Thanks for the ping suggestion. When I ping docmost.example.com
, looks like Adguard is correctly catching it and routing it to an internal IP 192.168.1.80
, which is exactly what I’ve told it to do. I tried to ping anothersub.example.com
as well, and it was pinging my duckdns address and timing out. So when I ping, it looks like the packets get through but when I try to access it from a browser, it times out?
Comment on Need help getting domain to resolve over LAN
ashley@lemmy.ca 5 days ago
I’ll start from the beginning.
You’re hosting a service on your LAN, and using port forwarding to expose this service to the internet on your public ip.
The problem is accessing your public ip from your private network. There are two ways to solve this.
a) NAT Loopback, which is a setting or rule you may be able to enable or create on your router to forward packets destined for your public ip (the ones from your private network) to your private server
b) Split horizon DNS, which is actually what you’re doing. Where you set it up so in one network (in this case the internet) you get one result, and on another network (your LAN) you get a different result.
If I had to guess, what’s happening is your dns isn’t resolving properly, and when your computer is trying to reach out to your public ip. The thing with dns is it’s a bit finicky, there are many different places to set your dns server.

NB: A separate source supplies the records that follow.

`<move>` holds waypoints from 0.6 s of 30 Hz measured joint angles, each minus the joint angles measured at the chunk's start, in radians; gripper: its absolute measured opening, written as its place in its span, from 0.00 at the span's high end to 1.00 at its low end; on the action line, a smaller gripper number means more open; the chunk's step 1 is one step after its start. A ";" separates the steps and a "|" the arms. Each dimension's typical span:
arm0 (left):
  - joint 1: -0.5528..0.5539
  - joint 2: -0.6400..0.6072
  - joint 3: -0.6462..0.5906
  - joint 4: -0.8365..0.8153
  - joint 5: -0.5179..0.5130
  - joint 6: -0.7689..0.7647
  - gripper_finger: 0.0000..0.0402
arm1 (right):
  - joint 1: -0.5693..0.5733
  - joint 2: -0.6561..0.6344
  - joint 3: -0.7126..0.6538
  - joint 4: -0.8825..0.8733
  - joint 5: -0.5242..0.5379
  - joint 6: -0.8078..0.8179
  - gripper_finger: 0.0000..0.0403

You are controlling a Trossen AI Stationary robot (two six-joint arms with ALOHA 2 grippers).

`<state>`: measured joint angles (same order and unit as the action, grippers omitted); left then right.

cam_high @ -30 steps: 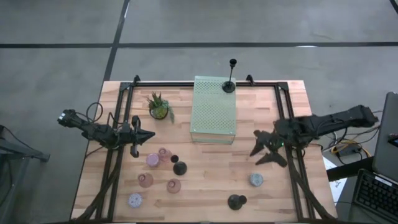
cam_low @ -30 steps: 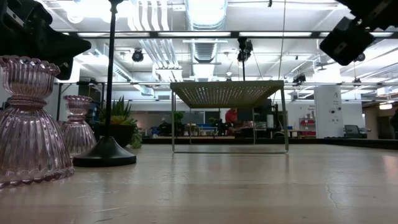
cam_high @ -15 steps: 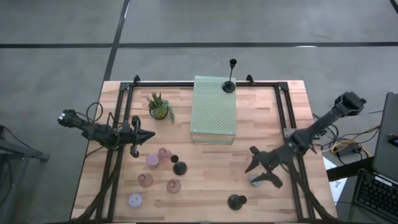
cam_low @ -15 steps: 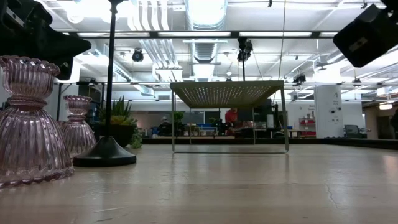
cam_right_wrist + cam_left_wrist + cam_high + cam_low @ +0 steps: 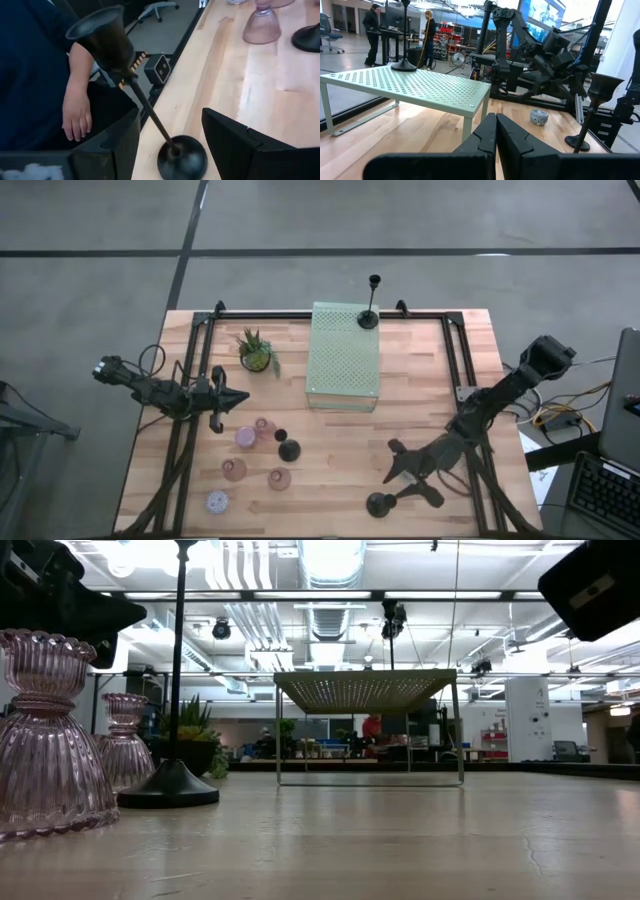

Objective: Pick & Place candle stick holders
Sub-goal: Put the bottom black candle holder on the shelf aligned with the other black candle holder

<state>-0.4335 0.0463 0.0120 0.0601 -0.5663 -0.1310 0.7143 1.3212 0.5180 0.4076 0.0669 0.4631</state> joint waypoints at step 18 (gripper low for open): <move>0.000 0.001 0.000 0.000 0.000 0.000 0.97 | 0.009 0.159 0.171 -0.069 -0.052 -0.024 0.56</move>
<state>-0.4332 0.0471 0.0124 0.0601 -0.5659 -0.1310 0.7230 1.4799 0.6895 0.3387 0.0151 0.4395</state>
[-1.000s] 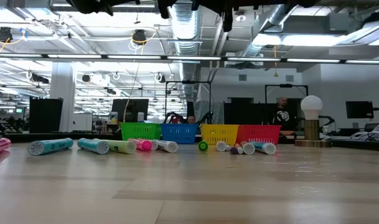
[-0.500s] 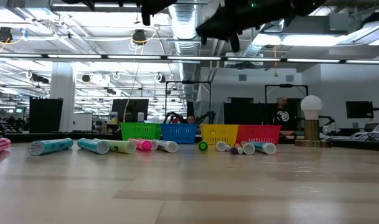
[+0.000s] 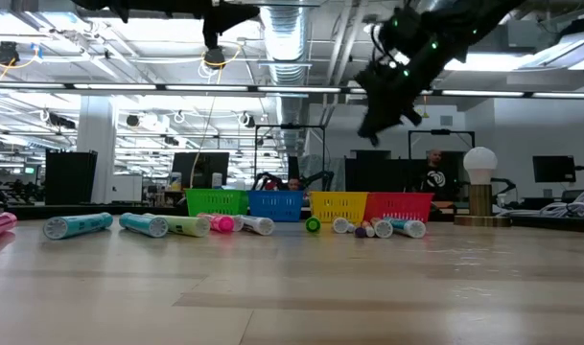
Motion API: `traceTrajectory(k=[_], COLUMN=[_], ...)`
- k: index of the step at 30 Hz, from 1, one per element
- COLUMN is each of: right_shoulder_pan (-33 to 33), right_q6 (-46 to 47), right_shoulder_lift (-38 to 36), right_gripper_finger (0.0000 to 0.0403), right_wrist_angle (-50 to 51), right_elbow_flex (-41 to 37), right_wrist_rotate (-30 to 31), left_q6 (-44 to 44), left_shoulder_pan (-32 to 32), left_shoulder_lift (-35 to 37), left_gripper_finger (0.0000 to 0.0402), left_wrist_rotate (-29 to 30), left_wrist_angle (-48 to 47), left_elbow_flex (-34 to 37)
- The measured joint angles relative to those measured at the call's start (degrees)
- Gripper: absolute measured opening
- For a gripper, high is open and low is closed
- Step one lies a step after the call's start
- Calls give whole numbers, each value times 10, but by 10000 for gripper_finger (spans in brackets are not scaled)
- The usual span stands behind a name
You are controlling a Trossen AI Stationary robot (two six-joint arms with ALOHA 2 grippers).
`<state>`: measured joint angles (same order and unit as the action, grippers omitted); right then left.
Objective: Pick & Place Markers
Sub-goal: Put the black mini marker into the red basket, then put the orange highlighter into the yellow basket
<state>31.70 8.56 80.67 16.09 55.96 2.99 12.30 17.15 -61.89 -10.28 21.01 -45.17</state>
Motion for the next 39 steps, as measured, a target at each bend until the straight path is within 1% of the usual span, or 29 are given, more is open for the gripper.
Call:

First, you should check if it’s resolving correctly. It’ll show you the ip it resolves to when you ping it. If it resolves to your public ip, make sure your dns settings aren’t being overridden by your operating system, and try clearing the cache
iAmTheTot@sh.itjust.works 5 days ago
ashley@lemmy.ca 5 days ago
Right. Can you access your npm server via the ip in your browser? Even if it’s not docmost that it returns?
If you can, it’s probably your browser using its own dns so you’ll have to change that to adguard as well.
NAT Loopback can be a bit finicky but once you set it up there’s no tinkering, it’ll just work forever. The only problem (which really doesn’t matter a bit with a document sharing platform) is that packets first have to go through the router. If your server and client are on the same network then they can communicate directly with each other instead.
EarMaster@lemmy.world 5 days ago
I also think it may be the browser not using the DNS provided by the router. This is often called Safe Browsing or Secure DNS in browser settings.
ashley@lemmy.ca 5 days ago
Yep, so if they’re able to access npm via the ip this is likely it.
litchralee@sh.itjust.works 5 days ago
I agree with this comment, and would suggest going with the first solution (NAT loopback, aka NAT hairpin) rather than split-horizon DNS. I say this even though I have a strong dislike of NAT (and would prefer to see networks using flat IPv6 addresses, but that’s a different topic).
Specifically, problems arise when using DNS split-horizon where the same hostname might resolve to two different results, depending on which DNS nameserver is used. This is distinct from some corporate-esque DNS nameservers that refuse to answer for external requests but provide an answer to internal queries. Whereas by having no “single source of truth” (SSOT) for what a hostname should resolve to, this will inevitably make future debugging harder. And that’s on top of debugging NAT issues.
Plus, DNS isn’t a security feature unto itself: successful resolution of internal hostnames shouldn’t increase security exposure, since a competent firewall would block access. Some might suggest that DNS queries can reveal internal addresses to an attacker, but that’s the same faulty argument that suggests ICMP pings should be blocked; it shouldn’t.
To be clear, ad-blocking DNS servers don’t suffer from the ails of split-horizon described above, because they’re intentionally declining to give a DNS response for ad-hosting hostnames, rather than giving a different response. But even if they did, one could argue the point of ad-blocking is to block adware, so we don’t really care if SSOT is diminished for those hostnames.